> [Provided material]:
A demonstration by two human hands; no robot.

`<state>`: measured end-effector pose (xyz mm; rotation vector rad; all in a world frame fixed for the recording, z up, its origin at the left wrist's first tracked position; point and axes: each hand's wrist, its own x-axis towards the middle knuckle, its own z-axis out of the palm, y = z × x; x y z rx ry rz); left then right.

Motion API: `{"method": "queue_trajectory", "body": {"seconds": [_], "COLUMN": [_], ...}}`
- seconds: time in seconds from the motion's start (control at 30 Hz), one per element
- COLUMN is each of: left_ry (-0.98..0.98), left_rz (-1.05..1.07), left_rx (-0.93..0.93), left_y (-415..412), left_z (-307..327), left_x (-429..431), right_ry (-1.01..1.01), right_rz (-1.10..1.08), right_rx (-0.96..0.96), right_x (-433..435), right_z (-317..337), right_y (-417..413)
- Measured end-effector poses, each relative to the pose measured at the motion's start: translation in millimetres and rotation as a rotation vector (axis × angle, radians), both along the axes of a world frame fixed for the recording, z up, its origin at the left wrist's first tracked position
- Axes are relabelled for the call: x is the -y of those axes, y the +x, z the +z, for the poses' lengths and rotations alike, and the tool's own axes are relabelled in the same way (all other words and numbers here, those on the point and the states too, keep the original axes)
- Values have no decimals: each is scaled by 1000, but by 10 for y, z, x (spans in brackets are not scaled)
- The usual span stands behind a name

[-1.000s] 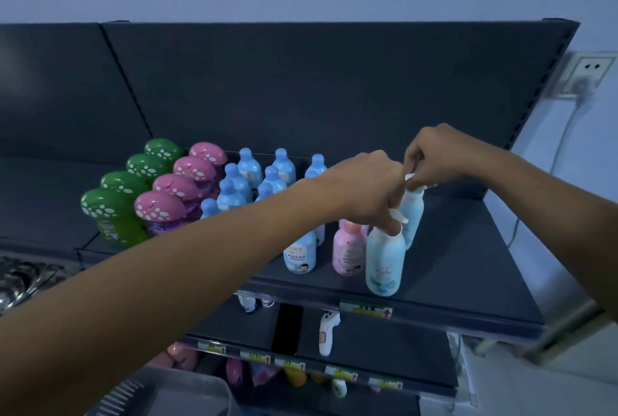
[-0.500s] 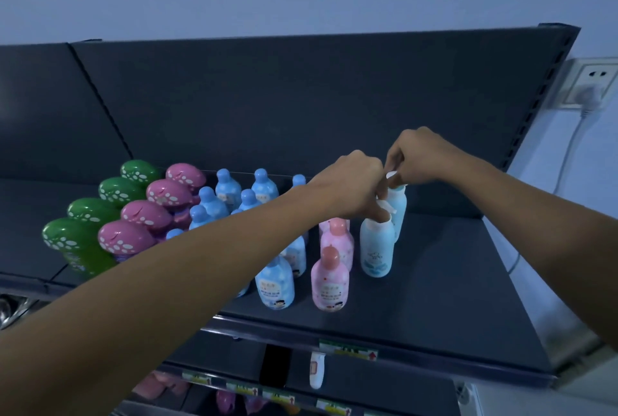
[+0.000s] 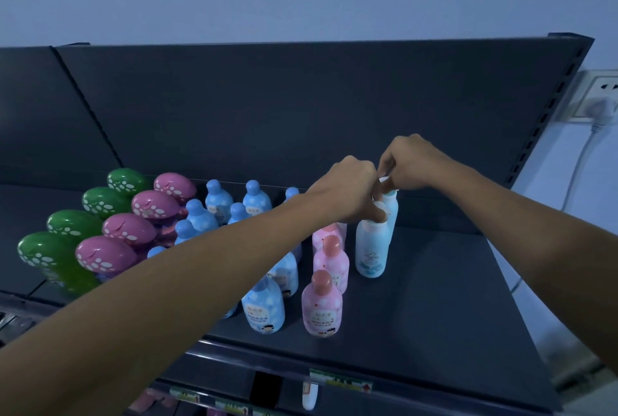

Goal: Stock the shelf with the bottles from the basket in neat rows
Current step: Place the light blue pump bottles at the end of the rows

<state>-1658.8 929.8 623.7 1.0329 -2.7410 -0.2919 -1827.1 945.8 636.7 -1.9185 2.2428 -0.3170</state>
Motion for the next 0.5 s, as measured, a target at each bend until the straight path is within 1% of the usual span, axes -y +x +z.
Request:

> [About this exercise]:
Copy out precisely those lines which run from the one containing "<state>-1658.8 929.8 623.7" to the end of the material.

> [Solution for this problem]:
<state>-1658.8 929.8 623.7 1.0329 -2.7410 -0.2919 -1827.1 945.8 636.7 -1.9185 2.2428 -0.3170</state>
Motion for the next 0.5 s, as measured, a target at each bend until the straight path is within 1% of the usual span, axes -y +x +z.
Request:

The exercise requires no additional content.